● **How to complete this task**
Report every line of the records below that includes the string "changed".

● **Data records**
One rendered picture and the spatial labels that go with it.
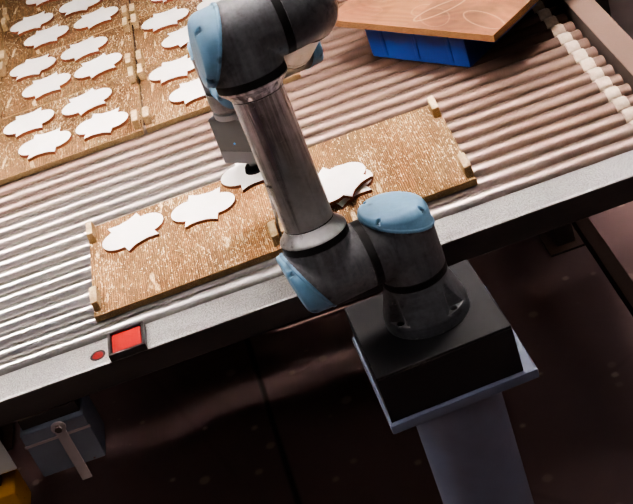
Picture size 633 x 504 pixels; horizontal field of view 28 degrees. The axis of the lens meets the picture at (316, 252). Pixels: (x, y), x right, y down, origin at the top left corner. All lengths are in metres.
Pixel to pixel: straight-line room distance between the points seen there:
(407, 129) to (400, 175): 0.18
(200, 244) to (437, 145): 0.54
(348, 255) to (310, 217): 0.09
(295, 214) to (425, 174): 0.65
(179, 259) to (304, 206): 0.68
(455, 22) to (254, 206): 0.64
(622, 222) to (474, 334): 1.85
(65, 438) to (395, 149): 0.92
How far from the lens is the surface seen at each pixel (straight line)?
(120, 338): 2.50
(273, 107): 1.95
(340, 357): 3.71
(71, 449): 2.58
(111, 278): 2.67
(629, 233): 3.87
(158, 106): 3.27
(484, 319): 2.14
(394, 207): 2.07
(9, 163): 3.32
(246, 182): 2.51
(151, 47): 3.61
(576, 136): 2.65
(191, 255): 2.63
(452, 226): 2.47
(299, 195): 1.99
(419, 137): 2.74
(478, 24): 2.89
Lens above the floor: 2.32
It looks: 34 degrees down
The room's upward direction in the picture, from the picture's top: 21 degrees counter-clockwise
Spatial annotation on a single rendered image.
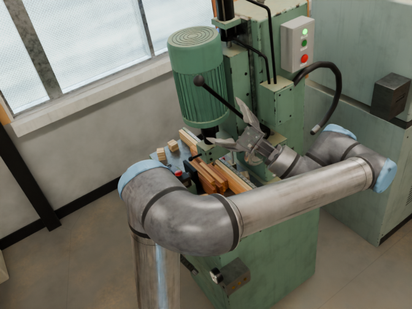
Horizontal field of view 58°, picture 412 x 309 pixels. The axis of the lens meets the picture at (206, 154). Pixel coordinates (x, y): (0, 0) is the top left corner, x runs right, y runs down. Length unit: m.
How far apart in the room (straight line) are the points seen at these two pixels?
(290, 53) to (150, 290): 0.86
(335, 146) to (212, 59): 0.46
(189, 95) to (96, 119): 1.48
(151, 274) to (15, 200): 2.02
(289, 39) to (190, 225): 0.82
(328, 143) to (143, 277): 0.61
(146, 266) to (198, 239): 0.23
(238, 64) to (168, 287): 0.76
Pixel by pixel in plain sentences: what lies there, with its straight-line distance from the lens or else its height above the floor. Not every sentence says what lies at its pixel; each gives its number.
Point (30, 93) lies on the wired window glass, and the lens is 2.57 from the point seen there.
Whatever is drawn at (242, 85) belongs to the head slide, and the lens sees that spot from 1.35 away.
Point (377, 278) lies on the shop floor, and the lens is 2.38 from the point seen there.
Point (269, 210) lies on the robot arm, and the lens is 0.76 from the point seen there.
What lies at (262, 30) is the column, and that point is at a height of 1.48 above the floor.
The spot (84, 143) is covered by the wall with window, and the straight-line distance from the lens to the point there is 2.73.
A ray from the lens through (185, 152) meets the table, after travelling 1.72.
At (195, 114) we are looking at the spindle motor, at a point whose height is 1.26.
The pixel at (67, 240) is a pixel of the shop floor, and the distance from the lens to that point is 2.84.
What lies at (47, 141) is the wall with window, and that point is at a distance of 2.64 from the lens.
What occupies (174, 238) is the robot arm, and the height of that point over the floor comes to 1.44.
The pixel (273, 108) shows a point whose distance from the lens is 1.33.
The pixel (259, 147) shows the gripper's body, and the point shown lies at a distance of 1.06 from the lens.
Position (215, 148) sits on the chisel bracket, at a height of 1.06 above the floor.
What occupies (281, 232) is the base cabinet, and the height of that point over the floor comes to 0.58.
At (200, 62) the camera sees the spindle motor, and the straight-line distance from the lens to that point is 1.20.
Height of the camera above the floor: 1.97
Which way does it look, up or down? 39 degrees down
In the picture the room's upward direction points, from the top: 10 degrees counter-clockwise
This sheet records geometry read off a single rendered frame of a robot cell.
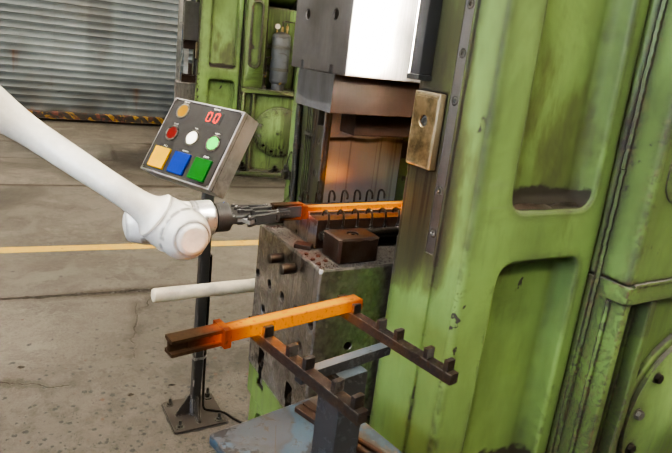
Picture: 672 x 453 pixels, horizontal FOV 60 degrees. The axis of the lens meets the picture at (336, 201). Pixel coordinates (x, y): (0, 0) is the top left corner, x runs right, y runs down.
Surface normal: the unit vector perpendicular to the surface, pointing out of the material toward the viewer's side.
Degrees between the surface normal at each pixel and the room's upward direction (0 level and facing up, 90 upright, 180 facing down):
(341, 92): 90
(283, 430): 0
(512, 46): 89
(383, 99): 90
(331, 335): 90
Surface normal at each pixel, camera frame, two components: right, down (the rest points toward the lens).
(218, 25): 0.29, 0.25
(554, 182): 0.49, 0.25
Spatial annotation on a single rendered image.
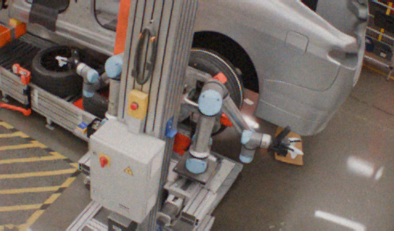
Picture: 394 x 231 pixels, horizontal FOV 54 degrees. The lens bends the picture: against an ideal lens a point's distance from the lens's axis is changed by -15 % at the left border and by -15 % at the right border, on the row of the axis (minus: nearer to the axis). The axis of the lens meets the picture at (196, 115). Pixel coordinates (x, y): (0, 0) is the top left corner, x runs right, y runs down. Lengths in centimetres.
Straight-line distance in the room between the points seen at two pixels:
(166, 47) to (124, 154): 55
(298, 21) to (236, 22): 48
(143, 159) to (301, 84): 151
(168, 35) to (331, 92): 160
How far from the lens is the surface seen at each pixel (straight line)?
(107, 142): 222
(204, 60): 316
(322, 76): 318
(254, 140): 241
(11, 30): 478
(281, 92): 332
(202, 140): 243
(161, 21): 198
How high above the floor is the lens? 265
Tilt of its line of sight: 35 degrees down
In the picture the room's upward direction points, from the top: 12 degrees clockwise
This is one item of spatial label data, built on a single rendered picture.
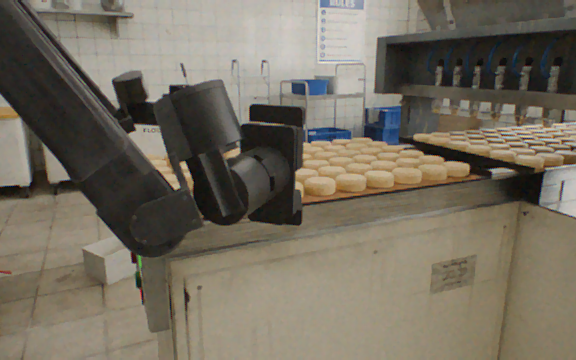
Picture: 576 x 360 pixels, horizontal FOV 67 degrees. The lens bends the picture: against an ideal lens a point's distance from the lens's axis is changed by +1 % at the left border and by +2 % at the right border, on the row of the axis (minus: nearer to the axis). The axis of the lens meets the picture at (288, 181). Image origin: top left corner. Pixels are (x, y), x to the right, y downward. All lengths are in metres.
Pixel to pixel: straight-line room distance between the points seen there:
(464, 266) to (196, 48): 4.25
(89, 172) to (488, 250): 0.77
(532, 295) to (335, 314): 0.43
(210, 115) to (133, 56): 4.39
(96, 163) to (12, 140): 3.81
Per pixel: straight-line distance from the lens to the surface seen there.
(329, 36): 5.45
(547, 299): 1.00
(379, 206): 0.75
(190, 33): 4.86
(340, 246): 0.72
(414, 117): 1.39
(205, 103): 0.38
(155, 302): 0.71
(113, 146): 0.38
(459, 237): 0.88
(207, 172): 0.38
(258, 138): 0.47
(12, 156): 4.21
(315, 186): 0.67
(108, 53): 4.75
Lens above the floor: 1.10
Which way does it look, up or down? 15 degrees down
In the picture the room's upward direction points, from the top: straight up
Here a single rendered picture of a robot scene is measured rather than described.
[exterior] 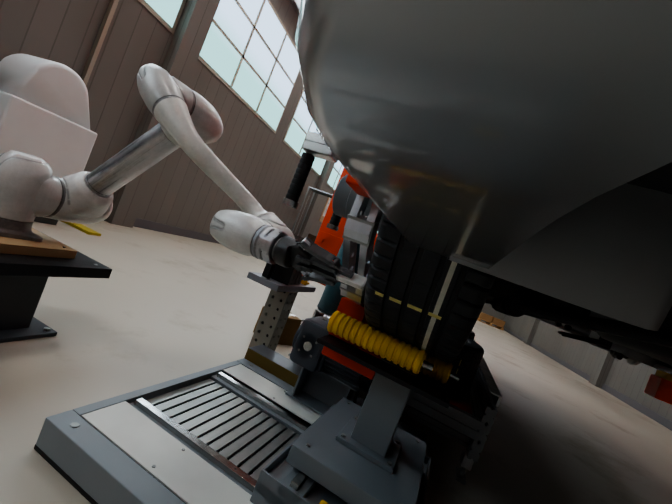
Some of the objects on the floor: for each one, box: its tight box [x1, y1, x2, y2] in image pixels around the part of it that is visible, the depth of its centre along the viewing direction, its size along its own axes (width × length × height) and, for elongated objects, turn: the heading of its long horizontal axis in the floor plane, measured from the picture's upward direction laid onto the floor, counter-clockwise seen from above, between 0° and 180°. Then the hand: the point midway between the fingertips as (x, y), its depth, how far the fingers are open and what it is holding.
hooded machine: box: [0, 54, 97, 225], centre depth 276 cm, size 66×57×125 cm
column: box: [244, 289, 298, 358], centre depth 175 cm, size 10×10×42 cm
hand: (352, 279), depth 79 cm, fingers closed

● **Task answer**
Picture: 394 x 231 pixels, horizontal FOV 54 degrees. The lens bends the picture: against an ideal lens a point's distance from the lens's axis is changed by -15 % at the left border and by -15 % at the right border, on the row of the axis (minus: nearer to the axis). The axis of the lens meets the picture at (196, 115). Pixel coordinates (x, y): (0, 0) is the top left corner, x runs right, y runs down. Lengths in centimetres.
Picture: 576 x 360 pixels, horizontal FOV 67 degrees. The lens bends the picture: against an ideal lens a point's distance from the lens's axis is changed by +1 % at the left border and by +2 % at the right border, on the row of the axis (minus: nearer to the axis). The axis of the lens meets the picture at (288, 181). Image origin: top left corner. Pixels are (x, y), x to the right, y downward. All lengths are in metres.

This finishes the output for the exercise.